Ja, es war von Vorteil, dass ich einige Spieler von der U20-Nationalelf kannte wie Marvin Mehlem, Matze Bader und Fabian Reese. Mit Grischa Prömel habe ich in der U19 in Hoffenheim gespielt, wir hatten immer Kontakt. Wir waren dort schon Freunde und sind es immer noch.

Was macht Benedikt Gimber, wenn er nicht Fußball spielt?

Ich lese gerne, unternehme gerne etwas mit Freunden oder der Familie.

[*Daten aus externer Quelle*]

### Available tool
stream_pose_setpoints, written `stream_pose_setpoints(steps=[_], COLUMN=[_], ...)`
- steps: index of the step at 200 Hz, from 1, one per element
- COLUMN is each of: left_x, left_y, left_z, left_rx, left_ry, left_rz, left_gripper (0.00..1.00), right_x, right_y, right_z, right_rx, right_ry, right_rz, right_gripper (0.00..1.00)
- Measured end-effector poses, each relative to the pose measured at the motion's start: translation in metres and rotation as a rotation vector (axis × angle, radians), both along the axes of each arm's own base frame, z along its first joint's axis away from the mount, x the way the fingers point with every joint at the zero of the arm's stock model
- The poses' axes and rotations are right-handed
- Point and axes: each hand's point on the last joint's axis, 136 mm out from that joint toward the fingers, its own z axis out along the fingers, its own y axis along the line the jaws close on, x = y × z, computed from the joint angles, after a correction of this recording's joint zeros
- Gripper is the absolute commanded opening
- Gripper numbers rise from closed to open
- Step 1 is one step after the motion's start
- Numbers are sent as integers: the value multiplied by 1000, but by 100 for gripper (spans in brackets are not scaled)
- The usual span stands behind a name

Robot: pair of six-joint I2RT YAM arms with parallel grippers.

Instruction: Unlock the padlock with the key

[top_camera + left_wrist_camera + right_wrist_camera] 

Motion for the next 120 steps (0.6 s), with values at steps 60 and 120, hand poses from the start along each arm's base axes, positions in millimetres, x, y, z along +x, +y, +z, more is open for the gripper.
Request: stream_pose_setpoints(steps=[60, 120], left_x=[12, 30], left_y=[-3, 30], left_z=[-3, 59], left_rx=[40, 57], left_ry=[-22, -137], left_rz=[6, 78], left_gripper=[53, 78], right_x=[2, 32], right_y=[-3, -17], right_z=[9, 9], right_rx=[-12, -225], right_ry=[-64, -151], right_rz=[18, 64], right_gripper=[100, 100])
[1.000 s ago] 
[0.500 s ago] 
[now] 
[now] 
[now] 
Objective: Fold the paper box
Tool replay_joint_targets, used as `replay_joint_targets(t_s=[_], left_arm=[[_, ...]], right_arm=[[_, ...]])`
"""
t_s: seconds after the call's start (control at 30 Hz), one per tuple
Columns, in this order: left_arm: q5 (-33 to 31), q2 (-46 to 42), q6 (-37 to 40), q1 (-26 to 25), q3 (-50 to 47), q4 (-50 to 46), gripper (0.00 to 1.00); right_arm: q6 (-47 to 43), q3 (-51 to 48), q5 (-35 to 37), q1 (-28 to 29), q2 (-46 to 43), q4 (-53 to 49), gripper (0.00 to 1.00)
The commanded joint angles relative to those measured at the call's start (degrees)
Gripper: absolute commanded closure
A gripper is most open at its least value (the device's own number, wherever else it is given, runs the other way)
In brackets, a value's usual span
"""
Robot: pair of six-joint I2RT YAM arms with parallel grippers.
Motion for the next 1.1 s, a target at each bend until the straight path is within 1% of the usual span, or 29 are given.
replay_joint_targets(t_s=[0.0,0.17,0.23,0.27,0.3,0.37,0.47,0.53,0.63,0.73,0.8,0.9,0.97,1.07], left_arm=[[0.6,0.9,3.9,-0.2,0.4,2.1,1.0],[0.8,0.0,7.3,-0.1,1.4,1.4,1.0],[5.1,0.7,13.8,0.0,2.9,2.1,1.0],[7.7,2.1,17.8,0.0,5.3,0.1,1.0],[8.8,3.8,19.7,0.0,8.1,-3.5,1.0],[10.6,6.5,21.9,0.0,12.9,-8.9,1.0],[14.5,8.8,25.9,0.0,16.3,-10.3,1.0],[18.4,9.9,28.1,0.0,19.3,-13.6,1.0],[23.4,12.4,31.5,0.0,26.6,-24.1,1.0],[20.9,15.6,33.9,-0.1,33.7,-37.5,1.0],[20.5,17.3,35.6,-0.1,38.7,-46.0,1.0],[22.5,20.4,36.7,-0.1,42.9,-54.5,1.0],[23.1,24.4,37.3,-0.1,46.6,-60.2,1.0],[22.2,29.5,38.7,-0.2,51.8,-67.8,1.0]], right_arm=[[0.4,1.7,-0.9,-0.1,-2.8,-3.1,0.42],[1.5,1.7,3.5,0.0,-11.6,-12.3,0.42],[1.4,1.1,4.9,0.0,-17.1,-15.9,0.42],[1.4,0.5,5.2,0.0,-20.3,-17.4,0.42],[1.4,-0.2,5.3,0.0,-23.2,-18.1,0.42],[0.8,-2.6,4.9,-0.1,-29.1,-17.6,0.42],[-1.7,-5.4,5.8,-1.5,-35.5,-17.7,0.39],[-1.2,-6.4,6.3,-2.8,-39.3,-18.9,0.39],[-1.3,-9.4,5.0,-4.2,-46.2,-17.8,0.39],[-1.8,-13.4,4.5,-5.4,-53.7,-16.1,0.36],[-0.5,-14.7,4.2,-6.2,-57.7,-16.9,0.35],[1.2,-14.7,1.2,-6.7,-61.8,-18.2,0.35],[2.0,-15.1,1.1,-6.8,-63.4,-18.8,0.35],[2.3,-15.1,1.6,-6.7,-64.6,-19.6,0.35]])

Haben Sie sich auf den Fußball konzentriert. Haben Sie einen Beruf erlernt?

Ich habe das Abitur gemacht. Jetzt denke ich daran, ein Fernstudium in Betriebswirtschaft zu beginnen.

Wohnen Sie in Karlsruhe? 

Ich wohne in St. Leon-Rot, von da sind es rund 30 Minuten in den Wildpark.

Haben Sie sich bei Ihren Ex-Teamkollegen in Sandhausen, den Ex-KSC Profis Daniel Gordon und Philipp Klingmann, über den KSC erkundigt?

Mit beiden habe ich öfters darüber gesprochen. Ihre Meinung war mir wichtig und beide haben mir Positives über den KSC berichtet. Das hat meine Entscheidung schon beeinflusst.